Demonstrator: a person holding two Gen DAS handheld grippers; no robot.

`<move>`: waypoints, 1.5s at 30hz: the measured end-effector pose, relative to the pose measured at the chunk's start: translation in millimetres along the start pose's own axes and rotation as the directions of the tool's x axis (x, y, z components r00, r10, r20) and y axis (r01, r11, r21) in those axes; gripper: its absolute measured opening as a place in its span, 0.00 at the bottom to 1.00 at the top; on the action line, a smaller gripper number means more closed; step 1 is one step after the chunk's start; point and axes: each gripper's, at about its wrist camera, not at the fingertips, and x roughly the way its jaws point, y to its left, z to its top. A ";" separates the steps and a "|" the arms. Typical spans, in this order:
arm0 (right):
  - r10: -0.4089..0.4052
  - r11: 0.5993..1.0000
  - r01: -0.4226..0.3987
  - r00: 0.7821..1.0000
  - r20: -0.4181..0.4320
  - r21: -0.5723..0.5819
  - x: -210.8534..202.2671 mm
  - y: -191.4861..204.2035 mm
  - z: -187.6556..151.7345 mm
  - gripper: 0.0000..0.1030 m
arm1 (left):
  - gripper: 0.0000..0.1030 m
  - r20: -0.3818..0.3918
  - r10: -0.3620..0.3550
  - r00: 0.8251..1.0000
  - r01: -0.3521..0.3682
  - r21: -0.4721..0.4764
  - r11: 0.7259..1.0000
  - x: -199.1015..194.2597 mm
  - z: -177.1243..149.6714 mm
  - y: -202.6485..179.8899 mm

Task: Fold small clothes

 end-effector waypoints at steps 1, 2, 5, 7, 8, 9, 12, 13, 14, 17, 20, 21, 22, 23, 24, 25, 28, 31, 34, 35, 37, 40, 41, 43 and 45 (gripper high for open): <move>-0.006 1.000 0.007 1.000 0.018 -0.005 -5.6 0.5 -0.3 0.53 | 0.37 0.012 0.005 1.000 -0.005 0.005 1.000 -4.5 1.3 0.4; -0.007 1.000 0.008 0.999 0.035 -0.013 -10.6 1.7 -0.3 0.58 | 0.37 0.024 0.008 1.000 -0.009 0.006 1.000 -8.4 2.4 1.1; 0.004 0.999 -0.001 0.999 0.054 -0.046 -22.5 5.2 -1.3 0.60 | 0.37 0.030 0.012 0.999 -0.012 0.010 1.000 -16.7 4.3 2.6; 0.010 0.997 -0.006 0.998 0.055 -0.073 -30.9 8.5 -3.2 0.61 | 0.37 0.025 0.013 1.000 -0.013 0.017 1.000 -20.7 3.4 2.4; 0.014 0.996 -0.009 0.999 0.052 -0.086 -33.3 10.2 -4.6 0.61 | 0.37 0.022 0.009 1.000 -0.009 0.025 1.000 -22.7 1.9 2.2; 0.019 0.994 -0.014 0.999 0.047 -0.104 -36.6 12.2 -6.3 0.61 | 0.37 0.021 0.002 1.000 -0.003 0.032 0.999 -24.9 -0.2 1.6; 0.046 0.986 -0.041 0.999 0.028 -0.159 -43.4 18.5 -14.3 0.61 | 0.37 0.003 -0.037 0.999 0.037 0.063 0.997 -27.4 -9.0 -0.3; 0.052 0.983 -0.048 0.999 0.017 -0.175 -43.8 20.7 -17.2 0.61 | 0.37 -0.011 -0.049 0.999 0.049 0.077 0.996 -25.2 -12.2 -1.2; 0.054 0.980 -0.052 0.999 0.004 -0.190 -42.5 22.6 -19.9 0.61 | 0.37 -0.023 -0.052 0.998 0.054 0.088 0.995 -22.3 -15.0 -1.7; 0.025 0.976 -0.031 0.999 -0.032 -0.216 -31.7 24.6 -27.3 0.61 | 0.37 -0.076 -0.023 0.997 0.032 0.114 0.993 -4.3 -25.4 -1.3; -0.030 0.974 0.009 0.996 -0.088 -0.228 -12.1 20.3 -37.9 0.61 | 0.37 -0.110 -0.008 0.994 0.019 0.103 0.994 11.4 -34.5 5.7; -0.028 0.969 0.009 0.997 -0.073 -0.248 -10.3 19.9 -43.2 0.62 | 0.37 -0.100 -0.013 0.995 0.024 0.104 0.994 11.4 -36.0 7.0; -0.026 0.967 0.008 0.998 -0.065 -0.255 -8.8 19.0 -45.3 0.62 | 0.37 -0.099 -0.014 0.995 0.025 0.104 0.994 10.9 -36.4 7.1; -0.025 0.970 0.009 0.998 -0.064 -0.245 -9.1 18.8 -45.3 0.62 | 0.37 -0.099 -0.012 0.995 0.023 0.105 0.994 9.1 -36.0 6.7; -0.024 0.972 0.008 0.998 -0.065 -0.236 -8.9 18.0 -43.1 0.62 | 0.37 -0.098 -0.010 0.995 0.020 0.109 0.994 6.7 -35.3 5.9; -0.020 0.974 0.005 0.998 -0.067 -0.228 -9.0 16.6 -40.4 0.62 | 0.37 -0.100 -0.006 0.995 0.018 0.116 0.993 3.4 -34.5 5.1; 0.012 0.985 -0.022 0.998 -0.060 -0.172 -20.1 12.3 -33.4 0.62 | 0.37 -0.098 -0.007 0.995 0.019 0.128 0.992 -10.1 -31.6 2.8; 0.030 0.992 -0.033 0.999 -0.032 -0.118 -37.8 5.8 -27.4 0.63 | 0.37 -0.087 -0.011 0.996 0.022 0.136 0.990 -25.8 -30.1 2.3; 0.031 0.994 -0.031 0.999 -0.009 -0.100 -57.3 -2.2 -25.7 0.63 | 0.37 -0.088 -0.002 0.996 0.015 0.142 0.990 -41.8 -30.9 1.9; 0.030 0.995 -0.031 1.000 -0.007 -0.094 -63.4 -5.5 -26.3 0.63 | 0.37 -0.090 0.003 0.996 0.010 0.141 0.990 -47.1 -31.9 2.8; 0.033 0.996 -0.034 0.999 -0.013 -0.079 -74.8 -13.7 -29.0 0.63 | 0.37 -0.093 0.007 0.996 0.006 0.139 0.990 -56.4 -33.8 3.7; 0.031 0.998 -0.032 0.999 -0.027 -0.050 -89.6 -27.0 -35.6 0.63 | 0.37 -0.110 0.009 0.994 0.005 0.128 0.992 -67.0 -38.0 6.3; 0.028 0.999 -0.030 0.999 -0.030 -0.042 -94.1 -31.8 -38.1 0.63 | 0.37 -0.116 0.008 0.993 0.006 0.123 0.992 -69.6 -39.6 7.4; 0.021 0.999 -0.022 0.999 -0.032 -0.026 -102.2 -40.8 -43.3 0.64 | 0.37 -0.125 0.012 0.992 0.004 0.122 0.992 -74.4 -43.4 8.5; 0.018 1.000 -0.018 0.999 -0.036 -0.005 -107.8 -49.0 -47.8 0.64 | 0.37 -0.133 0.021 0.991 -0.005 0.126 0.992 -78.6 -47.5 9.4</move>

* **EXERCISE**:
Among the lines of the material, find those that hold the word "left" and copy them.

* **WRITTEN SOLUTION**:
`<move>`: waypoints, 1.5s at 30hz: the measured end-effector pose, relative to the pose measured at the chunk's start: translation in millimetres along the start pose's own axes and rotation as the directions of the tool's x axis (x, y, z components r00, r10, r20) and y axis (r01, r11, r21) in those axes; gripper: its absolute measured opening as a place in its span, 0.00 at the bottom to 1.00 at the top; on the action line, a smaller gripper number means more closed; step 1 is one step after the chunk's start; point and axes: each gripper's, at about its wrist camera, not at the fingertips, and x roughly the way its jaws point, y to its left, z to its top. A ";" separates the steps and a "|" the arms. Typical spans, in this order:
arm1 (left):

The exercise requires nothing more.